President Obama landed in Israel this morning, marking the first time he visits the country as president.
"I see this visit as an opportunity to reaffirm the unbreakable bond between our nations, to restate America's unwavering commitment to Israel's security and to speak directly to the people of Israel and to your neighbors," Obama said during a welcoming ceremony at the Tel Aviv airport.
NPR's Larry Abramson, who's at the airport, just spoke to our Newscast unit. He said Obama was welcomed by Israeli President Shimon Peres and Prime Minister Benjamin Netanyahu.
Those leaders reaffirmed the "unbreakable alliance" between the countries, Larry said. "President Obama talked about the similarities between these two countries, how they both came from immigrants who wanted to be free who wanted to set up an independent democracy and to fight in order to do that," Larry said.

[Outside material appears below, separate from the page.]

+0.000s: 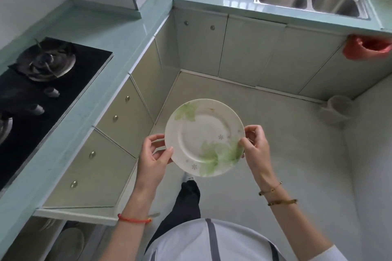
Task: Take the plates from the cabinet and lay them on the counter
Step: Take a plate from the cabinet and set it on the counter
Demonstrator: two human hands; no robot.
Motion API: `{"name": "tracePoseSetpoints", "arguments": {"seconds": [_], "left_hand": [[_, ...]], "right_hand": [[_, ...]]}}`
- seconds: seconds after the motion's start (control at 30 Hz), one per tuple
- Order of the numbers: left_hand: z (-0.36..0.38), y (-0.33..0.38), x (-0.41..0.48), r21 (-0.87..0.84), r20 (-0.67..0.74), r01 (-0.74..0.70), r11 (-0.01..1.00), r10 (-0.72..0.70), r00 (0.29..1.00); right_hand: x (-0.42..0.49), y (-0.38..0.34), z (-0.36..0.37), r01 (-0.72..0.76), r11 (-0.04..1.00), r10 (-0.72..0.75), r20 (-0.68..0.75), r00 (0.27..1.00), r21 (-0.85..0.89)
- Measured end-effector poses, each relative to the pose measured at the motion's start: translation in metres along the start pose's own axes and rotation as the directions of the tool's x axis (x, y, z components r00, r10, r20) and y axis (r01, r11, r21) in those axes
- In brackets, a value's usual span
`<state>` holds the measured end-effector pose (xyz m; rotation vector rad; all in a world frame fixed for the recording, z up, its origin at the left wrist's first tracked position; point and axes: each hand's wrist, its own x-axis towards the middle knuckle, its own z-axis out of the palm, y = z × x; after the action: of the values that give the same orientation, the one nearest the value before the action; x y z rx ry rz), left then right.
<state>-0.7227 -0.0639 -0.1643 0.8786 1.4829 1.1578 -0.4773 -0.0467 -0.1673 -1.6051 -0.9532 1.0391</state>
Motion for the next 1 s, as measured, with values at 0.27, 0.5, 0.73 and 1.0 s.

Obama is now on his way to tour Israel's Iron Dome, the country's missile defense system, which the United States has helped fund. Later today, he'll head to Jerusalem and tomorrow, he'll cross into Ramallah in the West Bank.
The New York Times reports that Obama does not arrive in the region with grand plans to revive stalled peace talks between Israelis and Palestinians.
"Rather, he is seeking to make a connection with the Israeli people, many of whom view him with a jaundiced eye after four years in which he sparred with Mr. Netanyahu over issues like Iran and the Jewish settlements in the West Bank," the Times reports.
The highlight of the trip will be a speech Obama will deliver to students at the Jerusalem International Convention Center on Thursday.
The Washington Post reports the president is expected to reassure Israel of the United States' commitment to its security as Israel "seeks to counter threats from Iran and protect its people in the midst of civil war in neighboring Syria."
Larry called this a "trust-building visit." He says that even though both sides insist there are no problems between the two countries, the fact is there has been some tension.
"There have been questions about whether or not the Israelis are a little too eager to possibly attack Iran in order to keep it from getting a nuclear bomb. And there are also questions about whether or not Israel is serious about resuming peace talks with the Palestinians, but nobody is really expecting any big initiatives by the United States or the Israelis on those two fronts at this point," Larry told our Newscast unit.